### Description of the task:
Please write out the data below once more, exactly as it stands.

Source records Start Marker

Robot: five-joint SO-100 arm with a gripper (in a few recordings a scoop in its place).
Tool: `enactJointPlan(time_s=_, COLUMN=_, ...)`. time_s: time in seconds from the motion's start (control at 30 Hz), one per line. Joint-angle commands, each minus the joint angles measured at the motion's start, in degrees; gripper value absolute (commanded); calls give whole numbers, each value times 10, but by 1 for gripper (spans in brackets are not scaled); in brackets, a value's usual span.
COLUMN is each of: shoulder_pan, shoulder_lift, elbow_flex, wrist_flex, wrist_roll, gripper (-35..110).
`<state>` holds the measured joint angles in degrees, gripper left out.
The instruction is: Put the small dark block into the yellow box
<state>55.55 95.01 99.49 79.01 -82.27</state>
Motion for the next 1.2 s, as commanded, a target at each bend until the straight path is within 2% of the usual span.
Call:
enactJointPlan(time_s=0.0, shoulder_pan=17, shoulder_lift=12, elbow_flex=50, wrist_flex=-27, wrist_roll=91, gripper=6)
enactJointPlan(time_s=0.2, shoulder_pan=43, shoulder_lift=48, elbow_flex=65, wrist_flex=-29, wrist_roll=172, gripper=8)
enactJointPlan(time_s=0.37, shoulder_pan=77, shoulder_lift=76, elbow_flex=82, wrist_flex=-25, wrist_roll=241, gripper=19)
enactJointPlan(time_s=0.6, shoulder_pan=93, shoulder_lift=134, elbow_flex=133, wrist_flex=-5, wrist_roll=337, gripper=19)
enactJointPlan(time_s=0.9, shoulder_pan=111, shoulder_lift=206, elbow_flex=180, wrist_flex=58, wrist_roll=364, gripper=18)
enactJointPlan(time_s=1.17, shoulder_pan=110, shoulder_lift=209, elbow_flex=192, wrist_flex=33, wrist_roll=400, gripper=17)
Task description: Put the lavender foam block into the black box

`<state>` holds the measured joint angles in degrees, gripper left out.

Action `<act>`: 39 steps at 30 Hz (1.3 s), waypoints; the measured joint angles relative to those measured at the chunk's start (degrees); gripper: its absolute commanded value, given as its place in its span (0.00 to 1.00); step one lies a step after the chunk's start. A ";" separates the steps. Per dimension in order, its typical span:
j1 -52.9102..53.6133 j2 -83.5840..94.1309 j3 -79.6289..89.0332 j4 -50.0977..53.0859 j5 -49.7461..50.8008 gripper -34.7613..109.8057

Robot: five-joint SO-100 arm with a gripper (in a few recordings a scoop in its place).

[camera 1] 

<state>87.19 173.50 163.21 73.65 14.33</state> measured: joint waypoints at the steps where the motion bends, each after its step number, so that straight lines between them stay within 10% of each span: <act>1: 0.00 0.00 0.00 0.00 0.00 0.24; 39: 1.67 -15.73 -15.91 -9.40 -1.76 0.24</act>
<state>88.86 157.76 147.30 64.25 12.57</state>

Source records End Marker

### Task answer:
Robot: five-joint SO-100 arm with a gripper (in a few recordings a scoop in its place).
Tool: `enactJointPlan(time_s=_, COLUMN=_, ...)`. time_s: time in seconds from the motion's start (control at 30 Hz), one per line. Joint-angle commands, each minus the joint angles measured at the motion's start, in degrees; gripper value absolute (commanded); calls give whole numbers, each value times 10, but by 1 for gripper (spans in brackets are not scaled); in brackets, a value's usual span.
COLUMN is each of: shoulder_pan, shoulder_lift, elbow_flex, wrist_flex, wrist_roll, gripper (-35..110).
`<state>` holds the measured joint angles in degrees, gripper left out.
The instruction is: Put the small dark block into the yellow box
<state>55.55 95.01 99.49 79.01 -82.27</state>
Motion for the next 1.2 s, as commanded, a target at each bend until the straight path is within 2% of the usual span.
Call:
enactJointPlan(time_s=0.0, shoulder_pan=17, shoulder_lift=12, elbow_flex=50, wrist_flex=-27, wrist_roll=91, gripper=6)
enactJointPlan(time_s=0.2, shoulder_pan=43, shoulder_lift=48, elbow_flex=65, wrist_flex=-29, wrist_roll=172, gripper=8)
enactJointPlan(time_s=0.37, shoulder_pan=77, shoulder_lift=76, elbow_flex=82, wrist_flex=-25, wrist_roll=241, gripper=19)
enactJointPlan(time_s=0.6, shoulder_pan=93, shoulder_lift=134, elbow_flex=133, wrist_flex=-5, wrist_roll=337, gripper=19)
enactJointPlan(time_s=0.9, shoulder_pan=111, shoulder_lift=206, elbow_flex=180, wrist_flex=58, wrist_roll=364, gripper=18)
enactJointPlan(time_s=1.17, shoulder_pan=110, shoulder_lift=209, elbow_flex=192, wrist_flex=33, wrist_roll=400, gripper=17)
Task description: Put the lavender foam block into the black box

`<state>` holds the measured joint angles in degrees, gripper left out.

Action `<act>`: 39 steps at 30 Hz (1.3 s), waypoints; the measured joint angles relative to those measured at the chunk's start (degrees); gripper: its absolute commanded value, given as its place in its span (0.00 to 1.00); step one lies a step after the chunk's start. A ";" separates the steps. Per dimension in order, its typical span:
j1 -52.9102..53.6133 j2 -83.5840..94.1309 j3 -79.6289..89.0332 j4 -50.0977..53.0859 j5 -49.7461..50.8008 gripper -34.7613..109.8057

Robot: five-joint SO-100 arm with a gripper (in a few recordings a scoop in its place).

[camera 1] 

<state>87.19 173.50 163.21 73.65 14.33</state> measured: joint waypoints at the steps where the motion bends, each after its step number, so that straight lines between them stay within 10% of each span: <act>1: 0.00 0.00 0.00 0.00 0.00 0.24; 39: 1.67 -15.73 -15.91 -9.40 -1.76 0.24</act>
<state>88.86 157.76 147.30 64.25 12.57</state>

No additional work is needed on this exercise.